### What you are asked to do:
In the records that follow, locate every line with "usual" and extract it.

### Available data:
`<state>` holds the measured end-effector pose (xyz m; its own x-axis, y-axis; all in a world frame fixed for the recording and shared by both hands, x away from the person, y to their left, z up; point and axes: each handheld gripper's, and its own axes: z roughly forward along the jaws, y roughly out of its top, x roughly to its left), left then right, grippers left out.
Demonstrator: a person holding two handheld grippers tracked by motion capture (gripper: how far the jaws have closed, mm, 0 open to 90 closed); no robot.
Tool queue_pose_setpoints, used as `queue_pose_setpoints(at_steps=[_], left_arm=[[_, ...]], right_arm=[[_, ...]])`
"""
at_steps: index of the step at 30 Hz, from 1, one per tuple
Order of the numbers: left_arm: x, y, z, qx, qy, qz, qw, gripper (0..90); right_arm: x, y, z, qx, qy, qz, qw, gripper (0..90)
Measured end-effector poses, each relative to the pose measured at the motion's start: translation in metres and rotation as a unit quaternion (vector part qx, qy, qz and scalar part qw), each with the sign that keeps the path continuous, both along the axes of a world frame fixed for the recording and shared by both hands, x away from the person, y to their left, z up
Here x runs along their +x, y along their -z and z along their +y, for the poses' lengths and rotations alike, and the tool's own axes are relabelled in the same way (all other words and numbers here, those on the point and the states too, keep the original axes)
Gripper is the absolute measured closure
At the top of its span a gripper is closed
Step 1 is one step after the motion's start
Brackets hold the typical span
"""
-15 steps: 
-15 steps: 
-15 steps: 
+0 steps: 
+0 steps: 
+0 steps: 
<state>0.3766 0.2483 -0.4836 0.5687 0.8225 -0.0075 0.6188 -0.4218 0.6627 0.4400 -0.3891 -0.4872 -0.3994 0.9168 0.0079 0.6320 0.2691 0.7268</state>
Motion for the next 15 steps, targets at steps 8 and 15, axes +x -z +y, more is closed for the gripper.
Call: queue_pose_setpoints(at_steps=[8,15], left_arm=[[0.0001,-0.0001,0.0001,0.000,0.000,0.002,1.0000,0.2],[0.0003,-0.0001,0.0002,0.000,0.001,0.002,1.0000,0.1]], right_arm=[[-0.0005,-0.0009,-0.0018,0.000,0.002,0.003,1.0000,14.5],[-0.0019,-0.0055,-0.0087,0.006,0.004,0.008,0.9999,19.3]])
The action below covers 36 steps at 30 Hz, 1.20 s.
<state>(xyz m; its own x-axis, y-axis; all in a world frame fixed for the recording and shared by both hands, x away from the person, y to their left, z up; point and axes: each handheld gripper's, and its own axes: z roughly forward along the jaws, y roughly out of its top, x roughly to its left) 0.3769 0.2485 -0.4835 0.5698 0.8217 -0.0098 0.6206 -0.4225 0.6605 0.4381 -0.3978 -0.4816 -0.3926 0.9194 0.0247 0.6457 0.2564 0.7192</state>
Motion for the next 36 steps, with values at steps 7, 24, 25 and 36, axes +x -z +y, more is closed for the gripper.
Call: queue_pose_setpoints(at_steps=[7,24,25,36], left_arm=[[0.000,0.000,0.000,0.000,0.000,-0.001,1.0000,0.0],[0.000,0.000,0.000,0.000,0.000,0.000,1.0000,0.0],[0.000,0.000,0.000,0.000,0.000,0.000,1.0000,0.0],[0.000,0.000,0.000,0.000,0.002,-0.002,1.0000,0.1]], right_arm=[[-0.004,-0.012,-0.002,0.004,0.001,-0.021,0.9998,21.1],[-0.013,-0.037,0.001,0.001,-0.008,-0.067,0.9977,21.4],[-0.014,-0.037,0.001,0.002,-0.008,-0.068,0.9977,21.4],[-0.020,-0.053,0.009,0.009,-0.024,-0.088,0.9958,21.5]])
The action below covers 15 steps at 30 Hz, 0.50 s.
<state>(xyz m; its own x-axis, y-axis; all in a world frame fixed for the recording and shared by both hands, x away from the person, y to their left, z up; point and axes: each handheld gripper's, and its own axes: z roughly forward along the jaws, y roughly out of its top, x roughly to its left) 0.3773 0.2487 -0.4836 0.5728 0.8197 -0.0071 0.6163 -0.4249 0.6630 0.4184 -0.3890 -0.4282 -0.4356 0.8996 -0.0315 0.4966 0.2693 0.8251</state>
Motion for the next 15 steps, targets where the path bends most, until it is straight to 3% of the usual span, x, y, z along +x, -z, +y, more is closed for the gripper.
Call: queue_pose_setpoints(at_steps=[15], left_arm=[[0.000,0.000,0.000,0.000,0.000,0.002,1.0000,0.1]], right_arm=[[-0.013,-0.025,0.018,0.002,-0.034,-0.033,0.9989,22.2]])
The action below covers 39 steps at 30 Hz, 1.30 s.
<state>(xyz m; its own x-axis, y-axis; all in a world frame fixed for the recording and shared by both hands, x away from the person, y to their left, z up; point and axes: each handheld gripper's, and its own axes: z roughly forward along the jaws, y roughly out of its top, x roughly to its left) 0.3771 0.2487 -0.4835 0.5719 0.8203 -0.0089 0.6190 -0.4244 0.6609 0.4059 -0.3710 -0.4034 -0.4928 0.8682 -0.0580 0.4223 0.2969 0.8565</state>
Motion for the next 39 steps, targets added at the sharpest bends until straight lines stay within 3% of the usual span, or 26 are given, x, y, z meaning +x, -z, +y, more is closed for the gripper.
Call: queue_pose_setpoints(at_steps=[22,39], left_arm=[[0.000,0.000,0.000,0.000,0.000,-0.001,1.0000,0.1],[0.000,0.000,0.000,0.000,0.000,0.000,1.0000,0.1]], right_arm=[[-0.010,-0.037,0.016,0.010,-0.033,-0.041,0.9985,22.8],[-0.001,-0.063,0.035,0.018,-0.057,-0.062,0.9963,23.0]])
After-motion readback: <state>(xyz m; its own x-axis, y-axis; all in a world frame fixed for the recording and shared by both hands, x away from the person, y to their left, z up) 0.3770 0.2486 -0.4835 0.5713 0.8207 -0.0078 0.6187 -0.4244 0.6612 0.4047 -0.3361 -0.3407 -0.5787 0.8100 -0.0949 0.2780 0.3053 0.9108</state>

### Your solution:
Motion for the next 15 steps, targets where the path bends most, until it is straight to 3% of the usual span, x, y, z along +x, -z, +y, more is closed for the gripper.
Motion for the next 39 steps, targets added at the sharpest bends until straight lines stay within 3% of the usual span, or 26 are given, x, y, z meaning +x, -z, +y, more is closed for the gripper.

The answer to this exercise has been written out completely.